The alternative narrative that I’ll champion here, is that a larger share of the Missing Million is actually Kiwis, probably relatively young ones, who have come to Australia to work or study, but spend rather significant amount of time (in various trip-lengths) back in New Zealand. I won’t try to prove that it’s the dominant component, since there isn’t clear evidence for that either, in fact it appears that the Missing Million must comprise quite a variety of traveller types. But it fits the data better than the Boomers in Bali story since departures to New Zealand are the dominant component of short-term departures, so it’s a reasonable angle to take to refute my ‘rebuke’.

It’s also a fun narrative to choose because it contrasts so well in every sense with the Cameron’s hypothesis in a policy sense. Unlike Aussie Boomers returning from their retirement holidays, it’s quite possible that the New Zealanders will actually make a general exodus at some point, and decide that New Zealand is at least as good a place to live in their next life stage, such as raising a family or retiring. It’s also possible that they might continue to use a significant number of services (like health-care) in New Zealand on their trips back home.

Perhaps best of all, the case of the Kiwis highlights the misnomer that ‘Net Overseas Migration’ being closely linked to “Permanent Migration Program”, which small-Australia advocates like Macrobusiness continually urge the Federal Government to reduce. Unless we want to tear up our reciprocal arrangement with our New Zealand brothers over the ditch, this significant component of migration isn’t something that cutting the permanent migration program will have even the slightest impact on. Kiwis don’t need a permanent visa to live here permanently, and neither do we in New Zealand.

As we can see here from the Department of Immigration and Border Protection, there are more New Zealanders in Australia than any other type of temporary entrant. Well over 600,000.

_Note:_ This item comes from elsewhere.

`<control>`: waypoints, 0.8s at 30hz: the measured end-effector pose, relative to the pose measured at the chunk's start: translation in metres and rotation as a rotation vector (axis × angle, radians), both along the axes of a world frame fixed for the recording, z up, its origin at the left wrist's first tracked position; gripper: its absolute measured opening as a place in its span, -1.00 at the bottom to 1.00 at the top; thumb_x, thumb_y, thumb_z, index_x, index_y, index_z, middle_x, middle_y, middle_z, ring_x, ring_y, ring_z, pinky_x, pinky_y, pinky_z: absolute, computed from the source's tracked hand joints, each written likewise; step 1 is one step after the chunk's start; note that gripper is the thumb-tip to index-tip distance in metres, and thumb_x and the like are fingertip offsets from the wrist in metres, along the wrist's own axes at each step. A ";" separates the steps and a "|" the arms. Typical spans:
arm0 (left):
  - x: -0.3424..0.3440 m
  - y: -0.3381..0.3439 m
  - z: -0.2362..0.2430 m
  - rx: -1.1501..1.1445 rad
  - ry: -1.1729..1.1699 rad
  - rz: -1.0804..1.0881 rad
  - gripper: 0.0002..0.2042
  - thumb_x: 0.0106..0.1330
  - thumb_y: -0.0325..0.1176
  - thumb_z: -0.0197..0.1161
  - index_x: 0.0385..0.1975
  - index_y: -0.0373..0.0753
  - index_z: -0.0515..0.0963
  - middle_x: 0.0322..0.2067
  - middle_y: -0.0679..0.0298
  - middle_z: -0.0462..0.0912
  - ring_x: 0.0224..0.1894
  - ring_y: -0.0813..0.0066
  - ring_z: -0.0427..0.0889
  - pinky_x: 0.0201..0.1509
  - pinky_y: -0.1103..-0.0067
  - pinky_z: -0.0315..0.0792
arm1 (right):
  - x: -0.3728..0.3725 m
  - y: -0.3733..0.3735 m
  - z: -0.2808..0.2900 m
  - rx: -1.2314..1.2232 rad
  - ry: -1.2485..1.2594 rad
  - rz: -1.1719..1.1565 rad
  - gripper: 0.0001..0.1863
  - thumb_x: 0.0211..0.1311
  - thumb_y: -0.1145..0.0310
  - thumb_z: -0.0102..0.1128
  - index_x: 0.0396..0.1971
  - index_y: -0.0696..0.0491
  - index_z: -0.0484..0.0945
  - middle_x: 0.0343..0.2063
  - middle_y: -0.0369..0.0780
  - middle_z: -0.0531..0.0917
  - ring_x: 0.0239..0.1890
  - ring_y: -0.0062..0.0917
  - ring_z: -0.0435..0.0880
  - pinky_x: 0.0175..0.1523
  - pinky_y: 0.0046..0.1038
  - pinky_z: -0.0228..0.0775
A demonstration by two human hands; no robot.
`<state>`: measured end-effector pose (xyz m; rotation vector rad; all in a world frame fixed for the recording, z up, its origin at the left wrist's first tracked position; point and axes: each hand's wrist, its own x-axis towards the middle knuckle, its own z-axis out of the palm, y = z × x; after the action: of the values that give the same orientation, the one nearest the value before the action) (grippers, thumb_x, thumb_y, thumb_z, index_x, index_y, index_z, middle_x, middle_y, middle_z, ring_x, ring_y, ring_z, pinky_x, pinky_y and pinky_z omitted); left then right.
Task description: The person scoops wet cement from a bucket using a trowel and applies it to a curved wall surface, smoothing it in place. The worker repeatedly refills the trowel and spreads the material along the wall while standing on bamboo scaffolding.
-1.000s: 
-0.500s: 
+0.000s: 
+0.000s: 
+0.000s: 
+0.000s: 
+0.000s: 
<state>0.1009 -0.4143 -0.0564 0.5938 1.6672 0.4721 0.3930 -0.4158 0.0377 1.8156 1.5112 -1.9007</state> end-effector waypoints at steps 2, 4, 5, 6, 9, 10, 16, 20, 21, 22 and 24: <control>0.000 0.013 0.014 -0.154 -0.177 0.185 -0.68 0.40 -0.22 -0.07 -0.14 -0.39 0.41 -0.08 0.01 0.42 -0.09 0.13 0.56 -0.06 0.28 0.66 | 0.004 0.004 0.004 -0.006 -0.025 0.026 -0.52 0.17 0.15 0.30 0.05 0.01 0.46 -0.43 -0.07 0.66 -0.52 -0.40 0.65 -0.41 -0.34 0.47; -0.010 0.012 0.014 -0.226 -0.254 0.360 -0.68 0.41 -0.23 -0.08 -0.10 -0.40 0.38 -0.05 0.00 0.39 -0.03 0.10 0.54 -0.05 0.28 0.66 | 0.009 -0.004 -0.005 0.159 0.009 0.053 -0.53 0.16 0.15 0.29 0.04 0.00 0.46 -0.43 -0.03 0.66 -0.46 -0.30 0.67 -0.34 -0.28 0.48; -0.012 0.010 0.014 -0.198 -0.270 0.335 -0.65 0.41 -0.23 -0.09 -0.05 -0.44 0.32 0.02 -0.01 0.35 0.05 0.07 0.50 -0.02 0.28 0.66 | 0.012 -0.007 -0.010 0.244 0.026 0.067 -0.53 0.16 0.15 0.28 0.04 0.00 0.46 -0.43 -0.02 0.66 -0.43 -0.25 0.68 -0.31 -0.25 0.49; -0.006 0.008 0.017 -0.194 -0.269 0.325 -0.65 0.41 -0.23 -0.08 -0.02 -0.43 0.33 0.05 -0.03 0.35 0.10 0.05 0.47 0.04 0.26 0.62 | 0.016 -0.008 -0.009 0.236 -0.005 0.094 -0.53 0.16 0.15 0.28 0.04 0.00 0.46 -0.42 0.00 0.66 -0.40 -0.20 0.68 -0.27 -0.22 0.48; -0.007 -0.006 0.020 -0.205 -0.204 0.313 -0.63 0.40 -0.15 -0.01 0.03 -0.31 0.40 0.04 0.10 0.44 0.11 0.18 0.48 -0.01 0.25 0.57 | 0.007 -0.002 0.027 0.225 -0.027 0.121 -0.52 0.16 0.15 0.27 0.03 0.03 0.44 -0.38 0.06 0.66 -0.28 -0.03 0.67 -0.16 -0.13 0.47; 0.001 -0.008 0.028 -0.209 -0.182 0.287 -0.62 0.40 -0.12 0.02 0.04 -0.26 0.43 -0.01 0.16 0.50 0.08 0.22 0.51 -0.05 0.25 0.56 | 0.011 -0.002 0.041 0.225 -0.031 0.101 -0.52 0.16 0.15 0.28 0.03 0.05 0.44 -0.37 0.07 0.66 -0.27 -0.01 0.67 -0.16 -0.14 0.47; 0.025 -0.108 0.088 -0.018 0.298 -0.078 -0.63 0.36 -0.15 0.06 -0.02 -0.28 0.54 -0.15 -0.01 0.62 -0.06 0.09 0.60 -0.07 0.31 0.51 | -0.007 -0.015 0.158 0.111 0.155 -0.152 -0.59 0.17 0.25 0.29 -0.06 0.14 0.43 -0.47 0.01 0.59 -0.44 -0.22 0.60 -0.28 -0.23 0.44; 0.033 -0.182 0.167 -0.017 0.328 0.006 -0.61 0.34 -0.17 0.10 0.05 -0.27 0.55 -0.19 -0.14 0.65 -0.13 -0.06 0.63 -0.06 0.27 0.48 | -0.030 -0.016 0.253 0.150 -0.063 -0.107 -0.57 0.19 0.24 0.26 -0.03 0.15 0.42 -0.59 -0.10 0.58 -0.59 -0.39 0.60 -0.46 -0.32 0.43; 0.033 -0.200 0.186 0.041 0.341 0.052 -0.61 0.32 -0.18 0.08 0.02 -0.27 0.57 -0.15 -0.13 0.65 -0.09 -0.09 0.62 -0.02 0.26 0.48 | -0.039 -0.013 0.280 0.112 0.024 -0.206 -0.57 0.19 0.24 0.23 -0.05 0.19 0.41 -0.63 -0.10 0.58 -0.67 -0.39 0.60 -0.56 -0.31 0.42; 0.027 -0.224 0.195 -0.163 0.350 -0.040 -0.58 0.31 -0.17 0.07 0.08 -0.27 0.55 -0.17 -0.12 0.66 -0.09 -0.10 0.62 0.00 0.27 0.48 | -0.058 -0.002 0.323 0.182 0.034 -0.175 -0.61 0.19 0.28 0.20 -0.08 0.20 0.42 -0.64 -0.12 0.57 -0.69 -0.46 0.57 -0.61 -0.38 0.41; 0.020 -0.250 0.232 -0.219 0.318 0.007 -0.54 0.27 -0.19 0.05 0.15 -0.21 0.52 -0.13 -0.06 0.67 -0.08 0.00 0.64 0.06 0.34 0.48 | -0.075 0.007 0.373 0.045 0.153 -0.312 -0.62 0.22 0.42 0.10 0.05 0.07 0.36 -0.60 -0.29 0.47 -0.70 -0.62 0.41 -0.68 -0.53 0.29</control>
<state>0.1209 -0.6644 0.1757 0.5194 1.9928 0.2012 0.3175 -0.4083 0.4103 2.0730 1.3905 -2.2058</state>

New Zealanders make up the largest share of 'Temporary Entrants' in Australia

Figure 2: New Zealanders make up the largest share of ‘Temporary Entrants’ in Australia

However New Zealanders have reciprocal arrangements with Australia that allows them to remain ‘temporary’ permanently, and do all the things that we normally associate with permanent residents, like working, and coming and going as they please. As a result, they actually constitute a surprising slab of the official “Net Overseas Migration” intake. In fact, since 2008 when Australia’s supposedly turbo-charged migration intake really started, New Zealanders have contributed just as much as almost any other category except students.

Figure 3: NOM Breakdown

I can’t help but make further passing observation here, that all the permanent visa categories (in black boxes) during this period rarely add up much past 70,000, which is about the number that most of the small-Australia advocates advocate anyway. It’s the influx of temporary entrants that has really driven the appearance of extremely high migration during this period, which is consistent with the broad thesis I outlined in a previous post about ‘mobility’ rather than ‘migration’ having made a level-shift. Eliminating the entire “Permanent Migration Program” from 190,000 to zero won’t do anything to reduce two thirds of the migration we actually have. In fact it would probably just drive a further increase in temporary entrants, including on Bridging visas, but I’ll focus on that charge another day.

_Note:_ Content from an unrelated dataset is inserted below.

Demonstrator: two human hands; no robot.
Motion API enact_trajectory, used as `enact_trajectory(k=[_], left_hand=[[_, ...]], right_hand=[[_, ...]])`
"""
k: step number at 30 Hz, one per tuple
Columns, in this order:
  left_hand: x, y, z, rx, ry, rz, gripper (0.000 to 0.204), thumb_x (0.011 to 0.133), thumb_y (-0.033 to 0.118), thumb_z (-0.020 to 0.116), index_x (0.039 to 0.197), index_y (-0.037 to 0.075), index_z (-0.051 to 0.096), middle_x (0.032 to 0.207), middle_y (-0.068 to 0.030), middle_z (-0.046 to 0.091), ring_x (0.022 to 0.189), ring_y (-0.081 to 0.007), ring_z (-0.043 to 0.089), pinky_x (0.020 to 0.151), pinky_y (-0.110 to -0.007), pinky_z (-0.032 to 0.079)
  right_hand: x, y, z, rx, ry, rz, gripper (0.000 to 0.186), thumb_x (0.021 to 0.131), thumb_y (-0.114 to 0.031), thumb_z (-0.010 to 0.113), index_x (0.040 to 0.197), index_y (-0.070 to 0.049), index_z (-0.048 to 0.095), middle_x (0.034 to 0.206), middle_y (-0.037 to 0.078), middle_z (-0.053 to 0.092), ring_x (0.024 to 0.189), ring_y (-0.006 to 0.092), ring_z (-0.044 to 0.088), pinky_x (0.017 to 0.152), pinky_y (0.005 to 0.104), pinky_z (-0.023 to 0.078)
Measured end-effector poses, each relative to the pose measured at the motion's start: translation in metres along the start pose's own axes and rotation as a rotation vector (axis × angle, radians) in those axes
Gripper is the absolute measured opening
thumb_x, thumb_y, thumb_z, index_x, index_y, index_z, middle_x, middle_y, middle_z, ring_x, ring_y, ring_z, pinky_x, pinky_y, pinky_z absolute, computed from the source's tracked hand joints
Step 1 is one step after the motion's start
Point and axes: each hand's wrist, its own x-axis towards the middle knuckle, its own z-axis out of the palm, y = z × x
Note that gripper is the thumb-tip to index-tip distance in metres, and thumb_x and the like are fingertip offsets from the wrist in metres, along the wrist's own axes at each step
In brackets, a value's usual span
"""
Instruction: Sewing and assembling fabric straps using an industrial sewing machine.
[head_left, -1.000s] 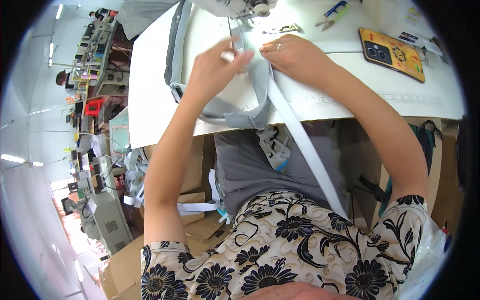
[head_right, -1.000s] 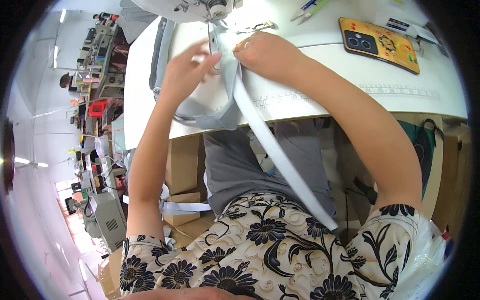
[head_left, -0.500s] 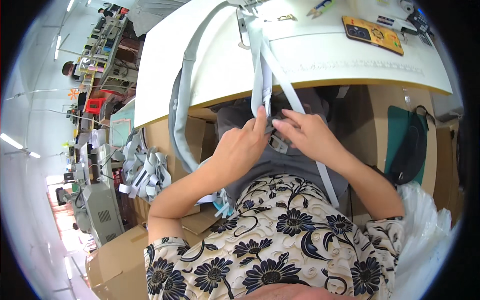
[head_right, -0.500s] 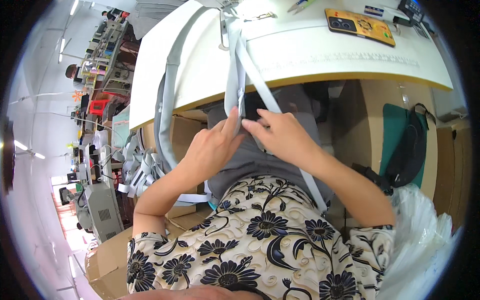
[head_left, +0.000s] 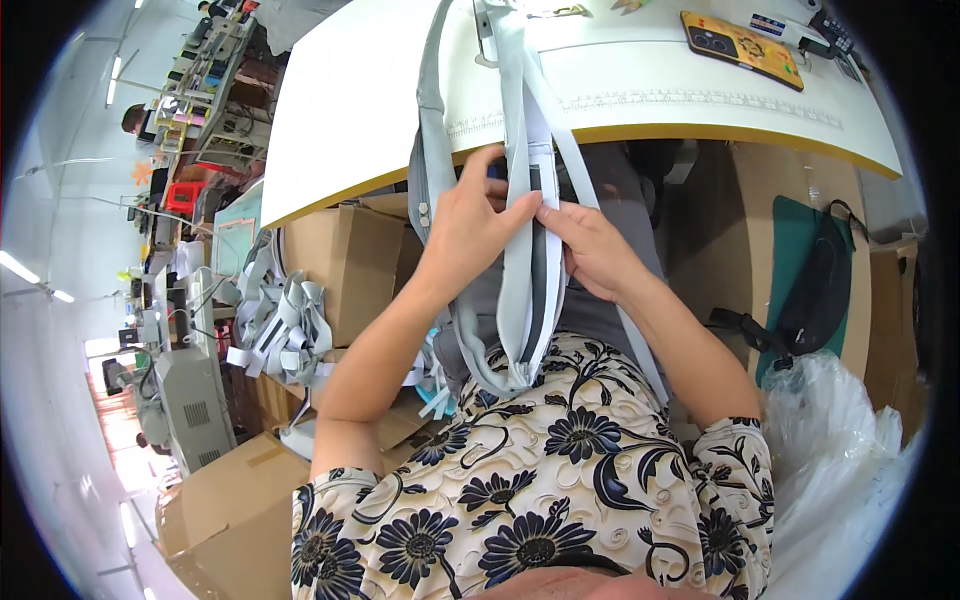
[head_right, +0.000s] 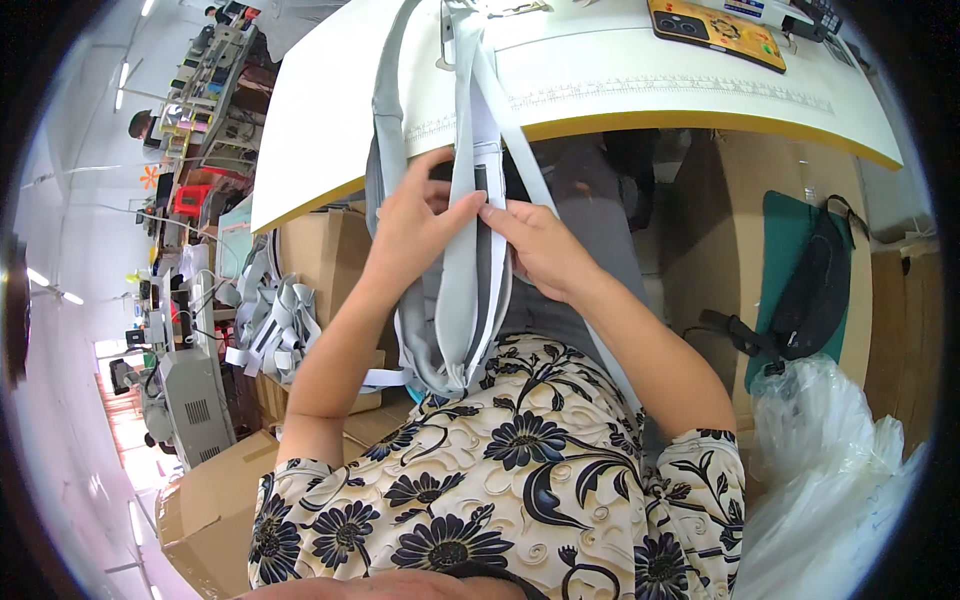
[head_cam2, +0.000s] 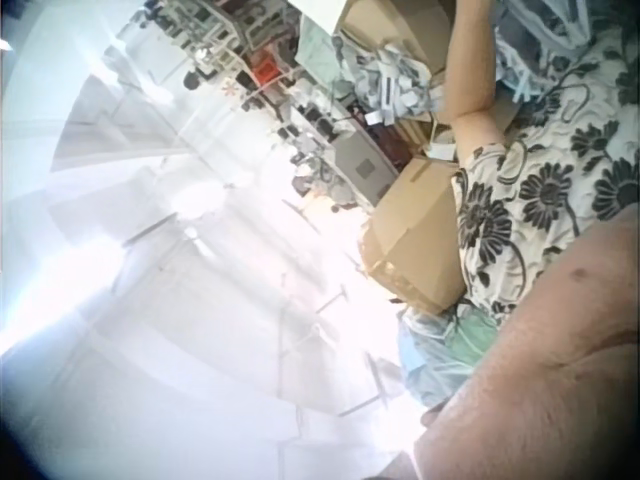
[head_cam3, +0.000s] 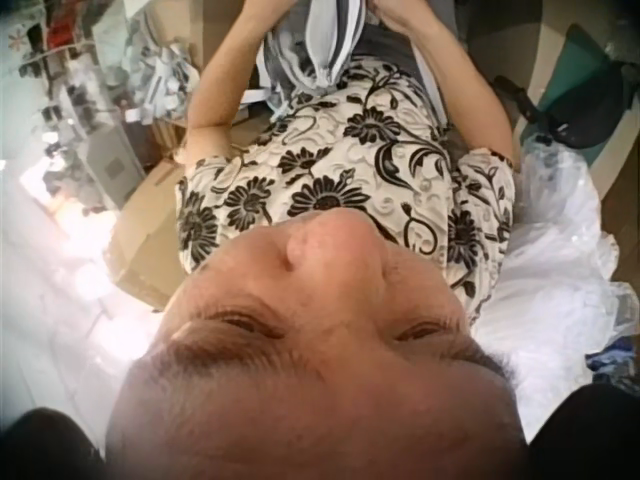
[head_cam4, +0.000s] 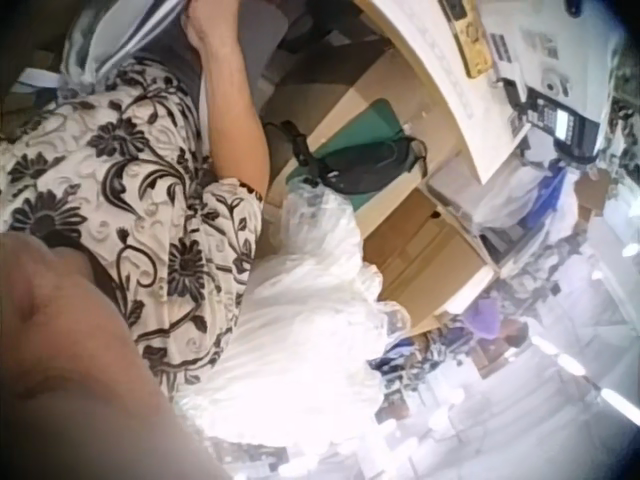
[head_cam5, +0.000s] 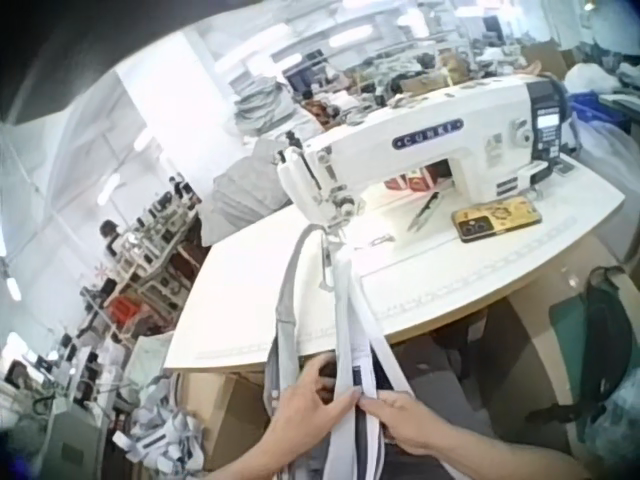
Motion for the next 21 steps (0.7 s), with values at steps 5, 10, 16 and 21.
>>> enact_trajectory(k=[5,10,16,21], left_hand=[[-0.004,-0.01,0.01,-0.18,-0.021,-0.17,0.052,0.083,0.015,0.066,0.129,0.0,0.047,0.08,-0.0146,0.068,0.069,-0.0178,0.065,0.064,-0.028,0.051],[-0.01,-0.011,0.008,-0.256,0.043,-0.177,0.048,0.083,0.012,0.065,0.127,0.0,0.048,0.079,-0.014,0.068,0.07,-0.0185,0.066,0.065,-0.03,0.051],[-0.009,0.011,0.011,-0.089,0.024,-0.124,0.047,0.083,0.012,0.065,0.126,0.001,0.049,0.079,-0.0142,0.067,0.068,-0.0227,0.066,0.064,-0.033,0.051],[-0.01,0.001,0.02,-0.04,0.062,-0.057,0.045,0.083,0.013,0.066,0.124,0.002,0.051,0.076,-0.0138,0.066,0.064,-0.0213,0.063,0.061,-0.032,0.049]], right_hand=[[-0.031,-0.031,0.002,-1.204,0.087,-0.16,0.03,0.096,-0.034,0.054,0.09,-0.007,0.066,0.077,0.007,0.066,0.055,0.0226,0.06,0.049,0.0351,0.044],[-0.049,-0.053,-0.001,-1.545,0.574,-0.996,0.033,0.092,-0.03,0.06,0.082,0.001,0.068,0.081,0.015,0.068,0.073,0.0329,0.064,0.067,0.0404,0.05],[-0.019,-0.061,-0.033,-0.997,0.359,-0.347,0.026,0.087,-0.021,0.066,0.096,0.003,0.072,0.076,0.009,0.068,0.073,0.0147,0.064,0.066,0.0264,0.048],[-0.021,-0.087,-0.008,-0.575,0.221,-0.102,0.02,0.085,-0.02,0.07,0.092,-0.001,0.073,0.075,0.001,0.067,0.065,0.0042,0.058,0.053,0.0177,0.036]])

The Boomers in Bali Narrative

The image Cameron Murray created of the Missing Million relied on four characteristics in short-term departures: reason for departure (holiday), length of stay (short), destination (Indonesia), and age (older).

Sure enough, he has a chart which says the highest level of growth comes from growth in holidays:

Holiday travel seems to have risen the fastest

Figure 4: Holiday travel seems to have risen the fastest

And of course, there’s a graph which says that the fastest growth is in short-term trips as well.

Very short travel seems to have risen the fastest

Figure 5: Very short travel seems to have risen the fastest

And departures to Indonesia also seem to have risen the most sharply from the mid 2000s as well:

Indonesia rose very quickly as a destination

Figure 6: Indonesia rose very quickly as a destination

And there’s a hint as well that somewhat older people might make up a higher fraction of travellers of lately too.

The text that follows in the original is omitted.